Le había
pedido a mi madre que no apagara la luz. Yo lo presentía. Se venia oyendo desde
el fondo de la noche. Ella apretó el interruptor sin hablar nada y cerró la
puerta. Sus pasos en la escalera eran cada vez más ajenos. El cuarto estaba
oscurísimo esa noche, mas de lo habitual. Por el agujero del techo se asomaban
incrédulos algunos murciélagos que viven ahí. Mi hermana chica dormía hace ya
un rato. Yo estaba a punto de caer al sueño profundo, pero aun estaba algo
despierto, en un cierto estado de vigilia. Allá afuera, en la calle, por el
lado de la cancha, un carrito de maní, de esos que tienen forma de barco,
durante varios segundos, soltó un aullido a la manera de un buque pequeño, un
grito agudísimo, incontrolable, que me atravesó la cabeza, exhalando una
columna de vapor blanco y caliente hacia el cielo nocturno. Algo iba a suceder,
yo lo presentía, y en cuanto el barquito de maní cerro su garganta caliente, un
rugido subterráneo y lejano se acercaba como si fuera un corazón gigante que
late en la oscuridad cercano ya a reventar.

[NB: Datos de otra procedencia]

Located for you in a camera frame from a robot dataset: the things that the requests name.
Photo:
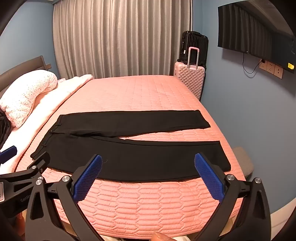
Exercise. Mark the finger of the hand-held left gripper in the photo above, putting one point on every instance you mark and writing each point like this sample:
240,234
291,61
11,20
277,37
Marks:
8,154
40,162

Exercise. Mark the floral white pillow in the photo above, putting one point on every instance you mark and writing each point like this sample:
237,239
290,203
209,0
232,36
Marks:
25,92

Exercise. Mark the wall-mounted television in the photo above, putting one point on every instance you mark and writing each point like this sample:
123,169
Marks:
254,34

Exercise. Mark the grey padded headboard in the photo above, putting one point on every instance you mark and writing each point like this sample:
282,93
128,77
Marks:
20,67

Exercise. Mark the person's right hand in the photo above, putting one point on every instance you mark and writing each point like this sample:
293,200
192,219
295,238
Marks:
160,237

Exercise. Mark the pink suitcase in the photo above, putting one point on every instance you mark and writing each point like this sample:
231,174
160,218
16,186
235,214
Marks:
190,78

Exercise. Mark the beige pleated curtain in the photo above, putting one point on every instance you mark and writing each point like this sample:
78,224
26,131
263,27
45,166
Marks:
120,39

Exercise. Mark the pink quilted bed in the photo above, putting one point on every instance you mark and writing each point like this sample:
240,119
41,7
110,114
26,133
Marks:
138,97

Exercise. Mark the white wall socket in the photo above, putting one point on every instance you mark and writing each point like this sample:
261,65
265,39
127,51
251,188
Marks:
278,71
270,67
263,64

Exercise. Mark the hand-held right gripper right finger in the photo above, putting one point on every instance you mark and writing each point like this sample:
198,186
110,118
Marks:
208,176

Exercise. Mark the dark cloth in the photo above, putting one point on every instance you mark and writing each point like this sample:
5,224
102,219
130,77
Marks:
4,129

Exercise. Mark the pale pink blanket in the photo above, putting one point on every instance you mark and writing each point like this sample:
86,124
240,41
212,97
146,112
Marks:
57,97

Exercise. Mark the grey upholstered stool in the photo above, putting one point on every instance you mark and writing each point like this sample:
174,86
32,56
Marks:
244,160

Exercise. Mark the black pants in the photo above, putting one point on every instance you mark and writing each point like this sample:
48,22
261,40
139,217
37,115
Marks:
138,160

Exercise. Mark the black suitcase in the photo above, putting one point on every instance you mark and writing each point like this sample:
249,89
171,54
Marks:
196,41

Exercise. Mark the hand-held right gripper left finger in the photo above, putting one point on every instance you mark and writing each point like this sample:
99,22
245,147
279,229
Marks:
89,176

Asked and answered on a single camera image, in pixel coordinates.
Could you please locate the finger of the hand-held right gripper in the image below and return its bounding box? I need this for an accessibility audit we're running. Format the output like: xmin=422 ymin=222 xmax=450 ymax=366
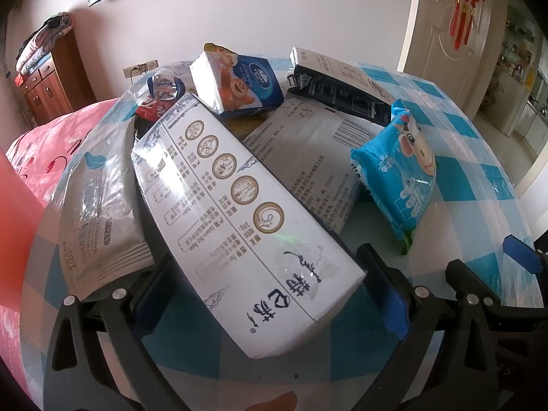
xmin=503 ymin=235 xmax=546 ymax=275
xmin=445 ymin=260 xmax=503 ymax=309

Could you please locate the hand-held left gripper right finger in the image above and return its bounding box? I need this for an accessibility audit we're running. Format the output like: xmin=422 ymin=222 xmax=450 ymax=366
xmin=357 ymin=243 xmax=503 ymax=411

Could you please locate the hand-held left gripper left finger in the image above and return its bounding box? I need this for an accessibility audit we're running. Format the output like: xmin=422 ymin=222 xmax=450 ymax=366
xmin=43 ymin=252 xmax=191 ymax=411

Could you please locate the white milk carton box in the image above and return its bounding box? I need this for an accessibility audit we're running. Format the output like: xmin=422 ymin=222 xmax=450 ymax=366
xmin=130 ymin=93 xmax=368 ymax=359

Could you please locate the orange plastic bucket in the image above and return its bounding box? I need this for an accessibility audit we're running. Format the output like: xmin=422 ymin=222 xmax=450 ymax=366
xmin=0 ymin=150 xmax=49 ymax=314

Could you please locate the blue checked tablecloth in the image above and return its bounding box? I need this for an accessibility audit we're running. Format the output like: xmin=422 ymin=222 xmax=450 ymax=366
xmin=21 ymin=58 xmax=548 ymax=411

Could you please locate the white wet wipes pack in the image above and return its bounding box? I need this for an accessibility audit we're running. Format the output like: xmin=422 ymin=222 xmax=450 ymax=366
xmin=58 ymin=117 xmax=155 ymax=302

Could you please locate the blue cow-print wipes pack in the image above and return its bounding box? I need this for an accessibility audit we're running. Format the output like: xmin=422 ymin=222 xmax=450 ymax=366
xmin=350 ymin=99 xmax=438 ymax=255

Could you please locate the white plastic mailing bag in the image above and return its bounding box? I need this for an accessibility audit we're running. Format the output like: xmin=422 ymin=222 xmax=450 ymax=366
xmin=242 ymin=96 xmax=388 ymax=235

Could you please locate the pink bed blanket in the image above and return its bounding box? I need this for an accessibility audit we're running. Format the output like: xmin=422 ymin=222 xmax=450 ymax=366
xmin=0 ymin=98 xmax=121 ymax=395

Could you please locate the red wrapper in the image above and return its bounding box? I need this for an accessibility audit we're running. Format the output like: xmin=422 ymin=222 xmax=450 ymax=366
xmin=136 ymin=94 xmax=162 ymax=121

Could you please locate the flat yellow wrapper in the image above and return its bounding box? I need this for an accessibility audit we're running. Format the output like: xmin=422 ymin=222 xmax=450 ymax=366
xmin=223 ymin=110 xmax=275 ymax=143

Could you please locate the white shelf cabinet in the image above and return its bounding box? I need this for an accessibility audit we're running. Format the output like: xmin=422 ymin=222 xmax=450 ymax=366
xmin=492 ymin=6 xmax=548 ymax=163

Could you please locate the black and white box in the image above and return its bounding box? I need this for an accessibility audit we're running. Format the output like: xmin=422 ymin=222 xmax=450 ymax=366
xmin=286 ymin=46 xmax=397 ymax=128

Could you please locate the cream door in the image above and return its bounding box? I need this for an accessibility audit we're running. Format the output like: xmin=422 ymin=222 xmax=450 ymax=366
xmin=398 ymin=0 xmax=510 ymax=125

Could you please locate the brown wooden cabinet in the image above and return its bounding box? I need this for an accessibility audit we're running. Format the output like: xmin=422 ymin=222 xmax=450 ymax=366
xmin=15 ymin=30 xmax=97 ymax=127

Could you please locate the blue bear-print tissue pack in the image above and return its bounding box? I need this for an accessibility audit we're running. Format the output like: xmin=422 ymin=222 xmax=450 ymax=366
xmin=189 ymin=50 xmax=285 ymax=115

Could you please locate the stack of folded blankets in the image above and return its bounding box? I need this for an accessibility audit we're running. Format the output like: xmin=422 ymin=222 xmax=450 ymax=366
xmin=16 ymin=14 xmax=74 ymax=73

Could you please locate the wall socket strip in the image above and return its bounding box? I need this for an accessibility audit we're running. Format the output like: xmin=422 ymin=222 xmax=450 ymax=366
xmin=123 ymin=59 xmax=158 ymax=78

Un temblor de la tierra nos cayó
encima sin darnos tregua. El cuarto piso se mecía violento y los murciélagos
huyeron por el agujero del techo sin mirar hacia atrás. Mi hermana despertó
llorando, confusa y aterrada. Yo no estaba menos asustado, pero guardaba algo
de calma esperando que mi madre subiera la escalera y con su voz nos
tranquilizara. Pasaron algunos segundos y mi madre no abría la puerta. Tome a
mi hermana y bajamos la escalera, mientras el temblor aun quería hacernos caer
desde lo alto de los peldaños. Cuando llegamos abajo, las últimas oleadas
subterráneas se paseaban por la casa, movían los muebles y le sacaban mas
lagrimas a mi pequeña hermana. Nos sentamos en un sillón y nos abrazamos. El
silencio duró unos segundos hasta que se alzaron las voces de algunos vecinos y
vecinas de los pisos de abajo. Mi madre no estaba por ningún lado. Yo sabia que
no volvería, pero en todo momento le decía a mi hermana con voz tranquila que
ella estaba en camino, que no nos dejaría solos. Nos quedamos en ese sillón, a
oscuras, con la luz de la luna entrando por algunas ventanas, y agarramos algo
de calor abrazados. Al cabo de un rato, mi hermana nuevamente dormía profundo,
aunque con pequeños saltos y palabras al aire que buscaban protección. Luego volvió
la luz, pero llegó sin mi madre. Asustado y cabeceando a momentos, abrasé a mi
hermana para dormir. El grito humeante del buque manicero se oía aun en la
calle. Lento, silencioso, asustado como nosotros. Intente dormir tratando de
saber si el barquito nunca se había movido de ahí, o si era solo mi
imaginación…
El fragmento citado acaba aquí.